Mata itu ingin keluar.
Mata itu ingin hidup.
Itu bukan miliknya. Itu bukan manusia.
Jaya terbangun
dengan keringat dingin. Mandau tergeletak di lantai—padahal ia yakin
menyimpannya di peti.
Dan pada bilah
Mandau itu, tampak samar ukiran baru: mata satu, menatap balik padanya.
Di balai adat,
para tetua berkumpul. Pak Giring tampak gelisah.
“Ilmu Kalenggan
memang sudah lama dilarang. Ia pernah mencoba menyatukan roh jahat dengan batu
pusaka. Kini, jika ia mencoba mengendalikan roh dari bawah tanah… maka seluruh
tanah bisa runtuh.”
Jaya tahu apa
yang harus dilakukan: menghadapinya. Tapi bukan sebagai musuh, melainkan
sebagai pewaris sah Mandau yang tidak bisa dibohongi oleh roh busuk.
Ia bersiap malam
itu. Memasukkan akar pahit, rajah pelindung, dan seutas rambut dari Puyang
Lumbang yang disimpan untuk keperluan besar.

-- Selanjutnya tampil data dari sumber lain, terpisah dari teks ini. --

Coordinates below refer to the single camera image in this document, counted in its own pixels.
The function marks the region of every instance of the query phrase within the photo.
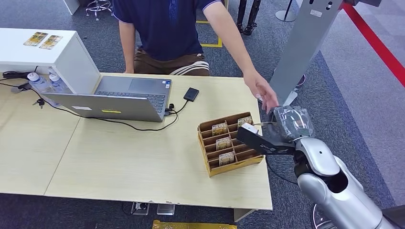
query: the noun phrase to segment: laptop
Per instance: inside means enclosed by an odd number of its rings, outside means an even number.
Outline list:
[[[171,80],[104,76],[94,94],[42,93],[83,117],[162,122]]]

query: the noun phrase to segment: white label
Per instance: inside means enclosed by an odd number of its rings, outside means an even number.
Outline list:
[[[316,17],[318,17],[318,18],[320,18],[321,16],[322,16],[322,12],[319,12],[319,11],[317,11],[317,10],[311,10],[311,13],[310,13],[311,15],[314,15],[314,16],[316,16]]]
[[[85,106],[72,106],[76,110],[87,110],[87,111],[92,111],[90,107],[85,107]]]

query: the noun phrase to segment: power socket
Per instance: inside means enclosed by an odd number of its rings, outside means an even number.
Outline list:
[[[146,216],[149,213],[149,203],[132,203],[131,214]]]

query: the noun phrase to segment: yellow mat
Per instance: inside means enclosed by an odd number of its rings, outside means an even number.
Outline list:
[[[152,229],[237,229],[237,227],[218,223],[165,223],[154,220]]]

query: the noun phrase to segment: person
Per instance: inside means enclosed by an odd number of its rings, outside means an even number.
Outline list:
[[[209,75],[195,27],[201,9],[232,58],[242,70],[262,109],[278,106],[276,93],[257,72],[242,37],[220,0],[114,0],[114,16],[124,53],[125,73]],[[142,46],[135,53],[135,30]]]

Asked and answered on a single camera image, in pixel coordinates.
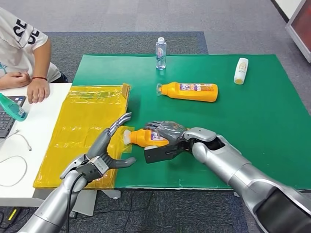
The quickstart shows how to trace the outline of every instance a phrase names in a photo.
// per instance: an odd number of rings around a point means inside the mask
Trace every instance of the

Lalu ia pergi. Menuju tempat Kalenggan tinggal—di bawah
batu keramat, jauh dari matahari.
Dan dalam gelap
itu, ia tahu:
perang berikutnya bukan dengan senjata, tapi dengan jiwa.
BAB 8: Perang
Dalam Jiwa
Langit masih
gelap saat Jaya tiba di Bukit Batu Maut, tempat Kalenggan tinggal. Udara
terasa berat. Pepohonan di sekitar tampak menghitam, seperti membusuk meski
masih berdiri. Tidak ada suara burung, tidak ada jangkrik. Hanya desah napas
bumi yang seperti tertahan.
Jaya berdiri di
depan gua batu, pintu masuknya berupa celah sempit di antara dua
bongkahan batu hitam. Di situ, aroma belerang dan darah mengambang tipis di
udara.
“Masuklah, pewaris yang membawa cahaya. Tapi ingat, tak semua yang kau temui di dalam
berasal dari luar dirimu.”
Suara Kalenggan
menggema dari dalam, berat dan tua… tapi juga ganda—seolah dua roh berbicara
dalam satu tubuh.
Jaya melangkah masuk.
Ia membawa Mandau, tapi tak menghunusnya. Ia tahu, Mandau pusaka ini hanya bisa dipakai jika
hati tak diliputi marah, dendam, atau takut. Bila tidak, roh dalam bilah
bisa menolak… bahkan bisa balik melukai tuannya.
Di dalam gua, ia
melihat Kalenggan duduk bersila di atas batu datar, di depannya api hitam
menyala dari lilin tanah liat tua, membentuk lingkaran dari rambut, darah, dan
tulang kecil.
“Aku tidak butuh
tubuhmu, Jaya,” kata Kalenggan.
“Aku hanya butuh bilahmu. Biarkan roh yang lebih kuat hidup kembali.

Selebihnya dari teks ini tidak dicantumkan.